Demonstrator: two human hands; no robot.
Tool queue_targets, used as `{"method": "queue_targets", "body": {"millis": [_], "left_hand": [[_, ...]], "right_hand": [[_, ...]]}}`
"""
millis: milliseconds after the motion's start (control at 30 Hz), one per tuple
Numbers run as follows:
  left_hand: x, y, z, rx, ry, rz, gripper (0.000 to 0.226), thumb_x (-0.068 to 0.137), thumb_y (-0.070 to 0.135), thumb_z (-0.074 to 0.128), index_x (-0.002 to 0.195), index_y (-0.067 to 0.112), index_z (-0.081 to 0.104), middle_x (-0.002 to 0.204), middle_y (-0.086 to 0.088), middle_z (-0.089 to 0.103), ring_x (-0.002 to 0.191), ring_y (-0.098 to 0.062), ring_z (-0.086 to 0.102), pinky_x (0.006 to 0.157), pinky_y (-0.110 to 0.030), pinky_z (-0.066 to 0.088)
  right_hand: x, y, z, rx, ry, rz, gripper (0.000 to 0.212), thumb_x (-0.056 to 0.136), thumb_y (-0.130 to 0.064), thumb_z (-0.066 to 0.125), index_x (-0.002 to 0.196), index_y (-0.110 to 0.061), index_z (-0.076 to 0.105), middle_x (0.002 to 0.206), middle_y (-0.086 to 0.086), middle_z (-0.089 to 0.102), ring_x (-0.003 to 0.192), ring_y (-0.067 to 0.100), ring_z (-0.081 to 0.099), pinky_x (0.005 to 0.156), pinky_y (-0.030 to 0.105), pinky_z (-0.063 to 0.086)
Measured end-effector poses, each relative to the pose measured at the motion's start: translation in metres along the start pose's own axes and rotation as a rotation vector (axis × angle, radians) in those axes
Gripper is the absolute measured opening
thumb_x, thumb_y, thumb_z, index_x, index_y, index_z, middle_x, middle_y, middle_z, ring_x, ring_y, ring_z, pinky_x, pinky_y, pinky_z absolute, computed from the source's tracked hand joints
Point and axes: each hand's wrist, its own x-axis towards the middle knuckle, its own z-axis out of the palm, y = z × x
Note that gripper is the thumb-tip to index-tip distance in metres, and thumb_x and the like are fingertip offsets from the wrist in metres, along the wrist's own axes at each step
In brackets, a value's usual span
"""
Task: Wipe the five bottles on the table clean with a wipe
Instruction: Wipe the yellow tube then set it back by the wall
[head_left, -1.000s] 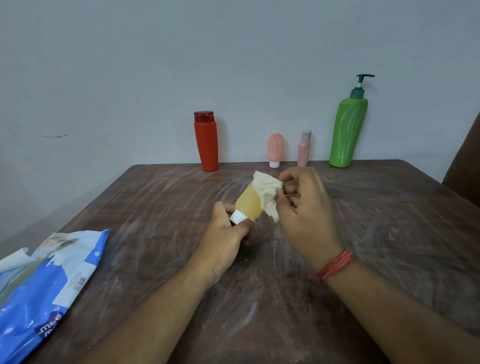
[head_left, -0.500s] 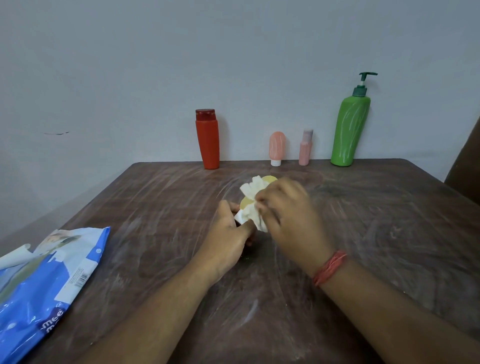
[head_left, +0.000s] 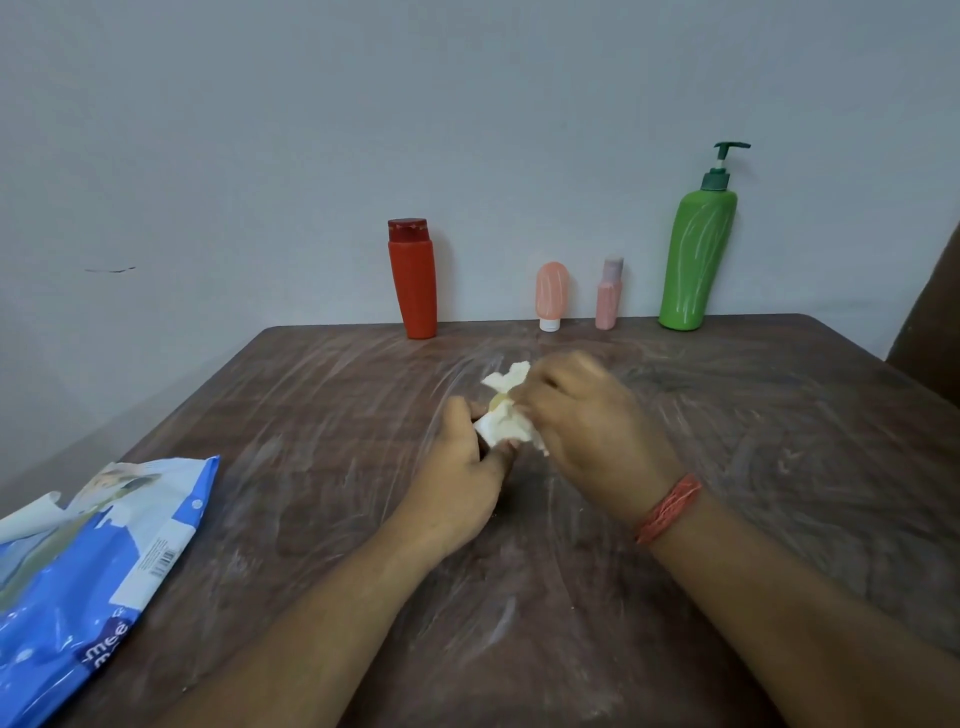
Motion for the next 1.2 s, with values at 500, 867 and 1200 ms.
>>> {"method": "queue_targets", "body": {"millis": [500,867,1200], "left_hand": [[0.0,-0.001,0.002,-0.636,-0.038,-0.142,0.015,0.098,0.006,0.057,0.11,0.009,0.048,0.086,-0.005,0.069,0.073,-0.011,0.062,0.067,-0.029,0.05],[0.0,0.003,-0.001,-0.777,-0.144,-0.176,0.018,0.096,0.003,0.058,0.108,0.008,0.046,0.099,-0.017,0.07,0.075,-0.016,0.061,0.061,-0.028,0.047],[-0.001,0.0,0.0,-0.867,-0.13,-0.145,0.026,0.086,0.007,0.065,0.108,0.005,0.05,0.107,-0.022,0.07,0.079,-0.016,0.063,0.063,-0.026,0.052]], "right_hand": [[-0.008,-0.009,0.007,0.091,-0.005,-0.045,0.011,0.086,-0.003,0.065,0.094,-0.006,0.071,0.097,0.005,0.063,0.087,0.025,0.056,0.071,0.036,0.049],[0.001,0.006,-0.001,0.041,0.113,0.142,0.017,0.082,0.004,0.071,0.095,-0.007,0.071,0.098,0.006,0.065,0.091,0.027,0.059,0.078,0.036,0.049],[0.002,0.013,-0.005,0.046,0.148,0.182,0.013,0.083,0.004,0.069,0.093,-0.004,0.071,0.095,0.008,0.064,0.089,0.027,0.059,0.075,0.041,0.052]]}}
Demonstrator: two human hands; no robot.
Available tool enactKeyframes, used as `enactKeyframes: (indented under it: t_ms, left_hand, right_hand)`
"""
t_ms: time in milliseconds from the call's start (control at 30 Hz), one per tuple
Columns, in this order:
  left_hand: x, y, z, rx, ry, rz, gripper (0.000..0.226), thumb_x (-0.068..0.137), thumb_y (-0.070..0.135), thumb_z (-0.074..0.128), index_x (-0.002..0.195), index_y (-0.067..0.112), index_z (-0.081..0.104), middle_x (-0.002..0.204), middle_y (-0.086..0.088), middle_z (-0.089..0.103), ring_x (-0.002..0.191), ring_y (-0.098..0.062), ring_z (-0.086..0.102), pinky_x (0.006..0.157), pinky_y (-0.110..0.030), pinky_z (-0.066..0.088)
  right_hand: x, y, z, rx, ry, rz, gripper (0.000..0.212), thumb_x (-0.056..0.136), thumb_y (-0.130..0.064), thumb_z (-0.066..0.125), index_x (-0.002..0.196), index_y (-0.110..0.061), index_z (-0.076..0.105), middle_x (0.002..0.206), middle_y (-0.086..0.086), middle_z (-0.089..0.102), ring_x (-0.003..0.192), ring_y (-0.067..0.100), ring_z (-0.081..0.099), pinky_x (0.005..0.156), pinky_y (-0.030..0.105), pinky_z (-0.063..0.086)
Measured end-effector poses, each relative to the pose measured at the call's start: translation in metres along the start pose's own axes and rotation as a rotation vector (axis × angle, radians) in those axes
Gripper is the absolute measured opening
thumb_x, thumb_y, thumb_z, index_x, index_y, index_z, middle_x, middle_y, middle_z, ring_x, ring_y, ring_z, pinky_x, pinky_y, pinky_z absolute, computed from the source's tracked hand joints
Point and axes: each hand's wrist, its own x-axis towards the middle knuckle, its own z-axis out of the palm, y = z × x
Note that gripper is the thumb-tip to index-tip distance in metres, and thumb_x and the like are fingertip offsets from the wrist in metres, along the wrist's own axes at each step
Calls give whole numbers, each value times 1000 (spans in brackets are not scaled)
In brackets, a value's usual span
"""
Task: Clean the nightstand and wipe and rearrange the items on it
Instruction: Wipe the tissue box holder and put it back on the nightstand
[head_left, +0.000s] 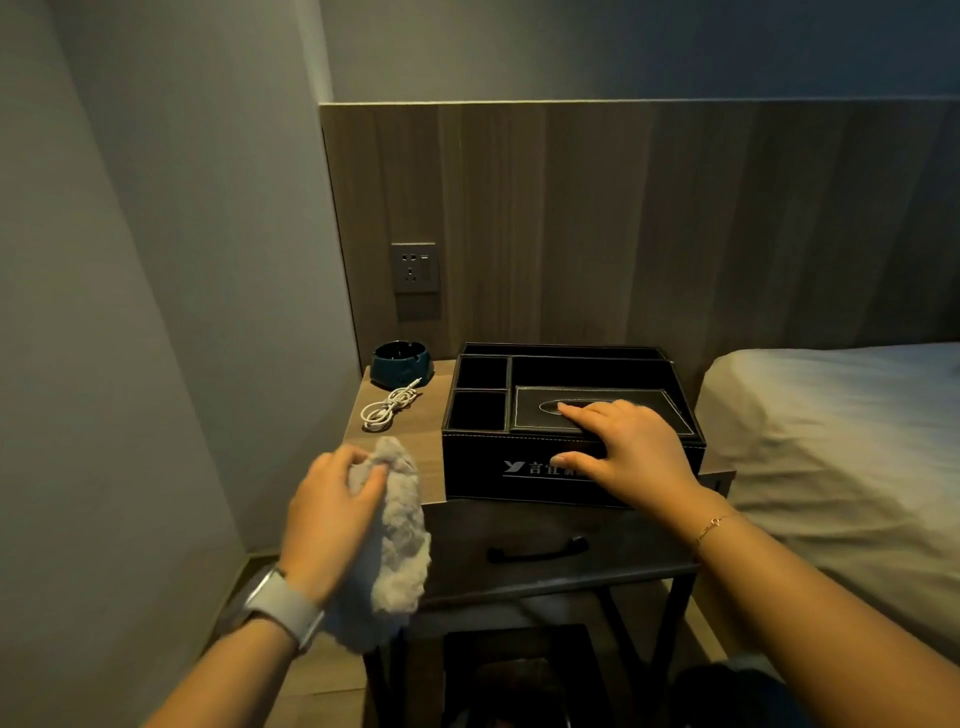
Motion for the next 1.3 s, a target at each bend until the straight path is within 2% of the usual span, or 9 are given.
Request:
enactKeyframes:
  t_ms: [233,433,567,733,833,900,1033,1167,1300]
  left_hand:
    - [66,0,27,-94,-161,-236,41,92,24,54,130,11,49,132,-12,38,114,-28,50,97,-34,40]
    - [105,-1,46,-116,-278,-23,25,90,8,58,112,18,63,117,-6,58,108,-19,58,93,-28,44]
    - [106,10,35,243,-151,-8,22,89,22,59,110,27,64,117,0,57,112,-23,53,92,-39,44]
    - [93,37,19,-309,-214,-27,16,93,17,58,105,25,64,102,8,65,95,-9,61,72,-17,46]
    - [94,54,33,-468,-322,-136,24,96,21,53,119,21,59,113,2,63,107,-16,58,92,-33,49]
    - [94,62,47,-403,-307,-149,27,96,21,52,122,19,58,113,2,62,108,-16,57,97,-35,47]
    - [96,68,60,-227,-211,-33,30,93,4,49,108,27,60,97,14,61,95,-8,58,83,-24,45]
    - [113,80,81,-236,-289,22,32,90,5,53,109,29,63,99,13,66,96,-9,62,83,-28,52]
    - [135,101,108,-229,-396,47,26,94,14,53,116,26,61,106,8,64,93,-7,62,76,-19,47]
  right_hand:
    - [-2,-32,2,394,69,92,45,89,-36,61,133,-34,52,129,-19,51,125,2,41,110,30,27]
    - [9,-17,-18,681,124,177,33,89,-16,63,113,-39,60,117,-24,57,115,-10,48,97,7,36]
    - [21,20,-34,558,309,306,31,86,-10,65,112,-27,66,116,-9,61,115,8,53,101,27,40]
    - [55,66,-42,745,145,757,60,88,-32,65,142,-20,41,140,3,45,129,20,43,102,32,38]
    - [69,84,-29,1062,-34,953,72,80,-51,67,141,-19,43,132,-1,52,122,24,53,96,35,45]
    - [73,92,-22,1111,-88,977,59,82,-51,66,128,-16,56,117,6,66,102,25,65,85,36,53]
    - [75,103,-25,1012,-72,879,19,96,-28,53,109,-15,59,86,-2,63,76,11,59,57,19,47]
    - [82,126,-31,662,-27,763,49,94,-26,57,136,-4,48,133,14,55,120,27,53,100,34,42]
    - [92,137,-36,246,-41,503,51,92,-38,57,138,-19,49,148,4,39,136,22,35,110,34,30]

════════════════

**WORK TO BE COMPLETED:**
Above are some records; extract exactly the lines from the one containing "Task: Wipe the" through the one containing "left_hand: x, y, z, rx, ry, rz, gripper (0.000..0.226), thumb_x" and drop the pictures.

**COMPLETED EXERCISE:**
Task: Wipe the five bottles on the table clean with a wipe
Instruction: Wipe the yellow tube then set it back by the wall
[head_left, -1.000s] 
[head_left, -0.500s] 
[head_left, +0.000s] 
Motion for the next 1.2 s, with values at 500, 867 and 1200 ms.
>>> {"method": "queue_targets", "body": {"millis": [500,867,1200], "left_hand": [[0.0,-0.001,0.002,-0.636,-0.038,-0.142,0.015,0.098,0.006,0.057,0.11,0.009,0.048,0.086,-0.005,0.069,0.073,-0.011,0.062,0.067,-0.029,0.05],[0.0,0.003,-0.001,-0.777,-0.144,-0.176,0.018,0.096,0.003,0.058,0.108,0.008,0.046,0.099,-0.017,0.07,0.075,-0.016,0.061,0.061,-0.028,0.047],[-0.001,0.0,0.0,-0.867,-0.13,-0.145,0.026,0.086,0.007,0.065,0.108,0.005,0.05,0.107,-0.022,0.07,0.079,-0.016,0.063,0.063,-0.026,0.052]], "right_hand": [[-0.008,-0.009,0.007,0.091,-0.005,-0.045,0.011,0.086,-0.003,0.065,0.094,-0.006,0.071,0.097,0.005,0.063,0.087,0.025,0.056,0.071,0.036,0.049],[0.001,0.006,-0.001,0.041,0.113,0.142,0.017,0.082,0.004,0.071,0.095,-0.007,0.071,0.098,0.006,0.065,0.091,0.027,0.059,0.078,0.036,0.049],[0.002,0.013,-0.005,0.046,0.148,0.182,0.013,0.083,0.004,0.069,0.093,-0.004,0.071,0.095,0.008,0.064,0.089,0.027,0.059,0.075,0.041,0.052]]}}
Demonstrator: two human hands; no robot.
Available tool enactKeyframes, used as `enactKeyframes: (indented under it: t_ms, left_hand, right_hand)`
"""
t_ms: time in milliseconds from the call's start (control at 30 Hz), one per tuple
Columns, in this order:
  left_hand: x, y, z, rx, ry, rz, gripper (0.000..0.226), thumb_x (-0.068..0.137), thumb_y (-0.070..0.135), thumb_z (-0.074..0.128), index_x (-0.002..0.195), index_y (-0.067..0.112), index_z (-0.081..0.104), middle_x (-0.002..0.204), middle_y (-0.086..0.088), middle_z (-0.089..0.103), ring_x (-0.002..0.191), ring_y (-0.098..0.062), ring_z (-0.086..0.102), pinky_x (0.006..0.157), pinky_y (-0.110..0.030), pinky_z (-0.066..0.088)

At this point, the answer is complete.